### Packages

In [None]:
!pip install pytorch_lightning
import time
import torch
import torch.nn as nn
import numpy as np
import os
from torchvision import transforms
from matplotlib import pyplot as plt
from PIL import Image, ImageOps, ImageEnhance
from sklearn.model_selection import train_test_split
from tqdm import tqdm
import gc
import pandas as pd



### Paths

In [None]:
from google.colab import drive
drive.mount('/content/drive')

path = '/content/drive/MyDrive/SMAI_Project/'
image_path = 'train_images'
cddd_path = '/content/drive/MyDrive/SMAI_Project/embeddings.csv'
image_tensor_file = 'tensor.pt'
model_file = '/content/drive/MyDrive/SMAI_Project/50000_images_100_epochs.pt'
img2mol_cddd_path = '/content/drive/MyDrive/SMAI_Project/img2mol_benchmark_embeddings.csv'
img2mol_image_path = 'Img2MolVal'
staker_cddd_path = '/content/drive/MyDrive/SMAI_Project/staker_benchmark_embeddings.csv'
staker_image_path = 'STAKER'

Drive already mounted at /content/drive; to attempt to forcibly remount, call drive.mount("/content/drive", force_remount=True).


In [None]:
!unzip "drive/My Drive/train_images.zip" -d "./"

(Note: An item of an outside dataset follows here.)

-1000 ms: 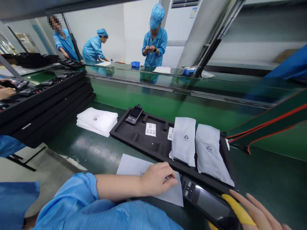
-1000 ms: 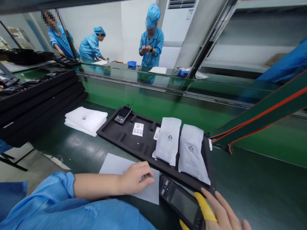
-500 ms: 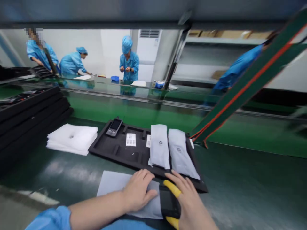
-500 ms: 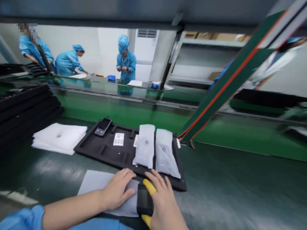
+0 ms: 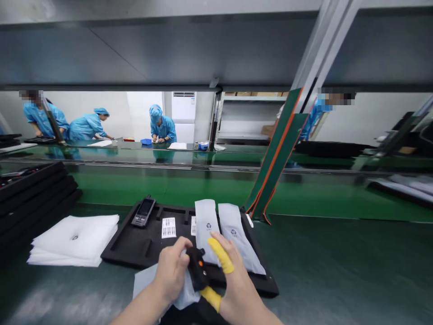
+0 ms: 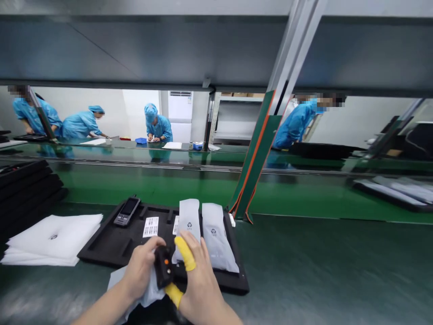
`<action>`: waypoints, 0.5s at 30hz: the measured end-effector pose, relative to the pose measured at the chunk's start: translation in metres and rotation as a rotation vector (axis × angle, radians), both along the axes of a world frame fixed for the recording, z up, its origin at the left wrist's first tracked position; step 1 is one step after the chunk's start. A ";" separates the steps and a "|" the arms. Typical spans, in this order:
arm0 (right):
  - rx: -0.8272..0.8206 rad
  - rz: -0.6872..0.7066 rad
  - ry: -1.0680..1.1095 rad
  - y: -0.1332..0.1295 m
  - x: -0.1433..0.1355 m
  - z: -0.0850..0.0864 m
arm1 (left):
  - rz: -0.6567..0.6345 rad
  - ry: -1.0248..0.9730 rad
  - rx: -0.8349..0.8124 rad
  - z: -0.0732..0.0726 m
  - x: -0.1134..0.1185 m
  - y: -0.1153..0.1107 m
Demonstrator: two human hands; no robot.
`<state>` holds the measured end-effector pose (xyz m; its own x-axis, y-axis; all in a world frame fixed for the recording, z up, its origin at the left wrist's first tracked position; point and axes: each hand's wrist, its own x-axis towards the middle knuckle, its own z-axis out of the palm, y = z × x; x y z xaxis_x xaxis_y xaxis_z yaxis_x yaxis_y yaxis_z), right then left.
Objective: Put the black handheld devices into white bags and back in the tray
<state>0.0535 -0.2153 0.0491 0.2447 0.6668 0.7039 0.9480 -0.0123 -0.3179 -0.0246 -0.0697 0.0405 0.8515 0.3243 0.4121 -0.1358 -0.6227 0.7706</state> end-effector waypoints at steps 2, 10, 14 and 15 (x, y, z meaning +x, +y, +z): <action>0.119 0.060 0.266 0.002 -0.001 -0.014 | 0.000 -0.081 -0.214 -0.001 -0.002 0.003; 0.187 0.085 0.597 0.034 -0.032 -0.070 | -0.004 -0.180 -0.418 -0.018 0.001 -0.011; 0.314 0.086 0.711 0.037 -0.035 -0.073 | -0.035 -0.245 -0.575 -0.024 0.001 -0.024; 0.331 0.056 0.749 0.037 -0.036 -0.072 | -0.042 -0.275 -0.658 -0.025 0.001 -0.027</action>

Archive:  drive/My Drive/train_images.zip
replace ./train_images/20037.png? [y]es, [n]o, [A]ll, [N]one, [r]ename: 

In [None]:
device = "cuda:0" if torch.cuda.is_available() else "cpu"

In [None]:
opt = {
    'image_size': 234,
    'is_grayscale': False,
    'image_parsed': False,
    'train': True,
    'load': True
}

In [None]:
## Load images, adjust orientations, size and contrast 

In [None]:
def load_image(path):
    # Opening image
    im = Image.open(path).convert('L' if opt['is_grayscale'] else 'RGB')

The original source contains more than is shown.